While Milliner didn’t dismiss all images, he explained the need to reject many of the icons and idols of today’s culture – the “glittering images” in consumer advertising – and to present an alternate visual order in our lives and churches, a beauty that draws people to Christ.
Milliner delivered the lecture as part of Redeemer’s The World and Our Calling series. He was also there to accept the 2016 Emerging Public Intellectual Award from the Redeemer Centre for Christian Scholarship.
During his lecture, Milliner talked about the book of Daniel and how Daniel’s three friends – Shadrach, Meshach, and Abednego – refused to bow to the image set up by Nebuchadnezzar in Babylon while Israel lived in exile (Dan. 3).
“Do we live in that kind of Babylon today?” he asked. “Some people say we . . . are ruled by what influences our eyes. It’s not just Times Square, of course. In Canada, it would be Yonge and Dundas – by the Eaton Centre – where people gather to see the glittering images. . . .”

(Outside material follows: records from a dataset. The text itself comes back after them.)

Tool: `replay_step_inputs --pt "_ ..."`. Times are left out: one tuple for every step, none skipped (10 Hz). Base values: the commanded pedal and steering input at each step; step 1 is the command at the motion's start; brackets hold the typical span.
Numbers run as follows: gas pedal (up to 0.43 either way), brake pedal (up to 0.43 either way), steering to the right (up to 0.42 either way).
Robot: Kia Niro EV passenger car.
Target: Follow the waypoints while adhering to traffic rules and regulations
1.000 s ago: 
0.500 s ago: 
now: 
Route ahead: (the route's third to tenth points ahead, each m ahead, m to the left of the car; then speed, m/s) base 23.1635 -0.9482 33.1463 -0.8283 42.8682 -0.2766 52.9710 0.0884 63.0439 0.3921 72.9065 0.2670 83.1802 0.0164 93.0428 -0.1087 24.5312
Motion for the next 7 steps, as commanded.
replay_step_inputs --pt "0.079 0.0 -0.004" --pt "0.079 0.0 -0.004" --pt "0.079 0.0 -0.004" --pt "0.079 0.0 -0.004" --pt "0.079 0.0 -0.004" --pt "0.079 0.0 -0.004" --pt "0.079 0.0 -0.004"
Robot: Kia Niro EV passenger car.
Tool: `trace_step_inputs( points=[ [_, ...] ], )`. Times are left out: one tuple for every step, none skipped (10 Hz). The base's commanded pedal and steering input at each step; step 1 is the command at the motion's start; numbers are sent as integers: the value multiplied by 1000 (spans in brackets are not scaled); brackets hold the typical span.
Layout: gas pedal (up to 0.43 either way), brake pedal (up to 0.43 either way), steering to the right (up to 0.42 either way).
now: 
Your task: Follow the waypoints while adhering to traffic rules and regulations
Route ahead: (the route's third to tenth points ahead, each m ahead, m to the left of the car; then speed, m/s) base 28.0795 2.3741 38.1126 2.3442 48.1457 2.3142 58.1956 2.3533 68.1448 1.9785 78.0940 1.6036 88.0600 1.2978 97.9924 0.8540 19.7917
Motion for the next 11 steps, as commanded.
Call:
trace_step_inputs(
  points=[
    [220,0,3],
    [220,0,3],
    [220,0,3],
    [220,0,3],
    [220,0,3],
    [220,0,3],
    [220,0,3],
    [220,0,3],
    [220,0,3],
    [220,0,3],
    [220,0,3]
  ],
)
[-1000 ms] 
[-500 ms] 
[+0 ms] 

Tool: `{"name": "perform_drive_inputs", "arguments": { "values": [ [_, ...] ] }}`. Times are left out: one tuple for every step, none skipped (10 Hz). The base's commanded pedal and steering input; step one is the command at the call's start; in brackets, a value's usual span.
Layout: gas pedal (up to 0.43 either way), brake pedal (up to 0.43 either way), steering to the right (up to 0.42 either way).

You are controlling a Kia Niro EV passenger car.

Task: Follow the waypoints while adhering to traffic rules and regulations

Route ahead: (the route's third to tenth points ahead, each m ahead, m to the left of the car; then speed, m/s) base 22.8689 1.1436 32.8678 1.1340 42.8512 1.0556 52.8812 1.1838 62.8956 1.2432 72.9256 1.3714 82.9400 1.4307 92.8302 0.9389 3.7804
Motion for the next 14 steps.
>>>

Milliner compared religious images from the past to the images featured in contemporary media and marketing. In traditional Orthodox theology, he explained, there was a screen of icons and religious paintings that separated the nave from the sanctuary of the church. This screen is known as iconostasis and was intended to “foster mystic sweet communion with those whose rest is won.”
“Rightfully understood, we should want to become one of those saints ourselves,” Milliner said about the purpose of iconostasis, before pointing out that when he was in places like Times Square or the Eaton Centre, “I realized there that I was witnessing secular iconostasis.”
Through lifestyle, art, academics, and protest, many movements have come and gone, Milliner said, each trying to expose and escape the materialism of Western culture. In time, however, each of these movements became an alternate form of materialism.
He suggested that churches can offer an answer to this concern by being the “voice from without,” challenging the icons and idols of consumerist culture.
“This isn’t at all to endorse the actual breaking of images – that’s far too easy. As the captives of Israel were marched through the Ishtar gate [into Babylon], they’d have been killed if they had foolishly attempted to scratch the eyes off of the animals and dragons,” he said.
“Babylonian captivity was a time when Israelites didn’t have the power to break images, so they had to break them rhetorically instead. That’s what we’re talking about here,” he explained.
Pointing to St. Anne’s Anglican Church in downtown Toronto as an example of a church that contains beautiful, sacred imagery, Milliner suggested that Christians can challenge the dominant images of culture by creating and displaying an alternate culture of beauty that draws people not to buy or try to become the images portrayed in advertising and media, but by drawing people to find rest in God and his community.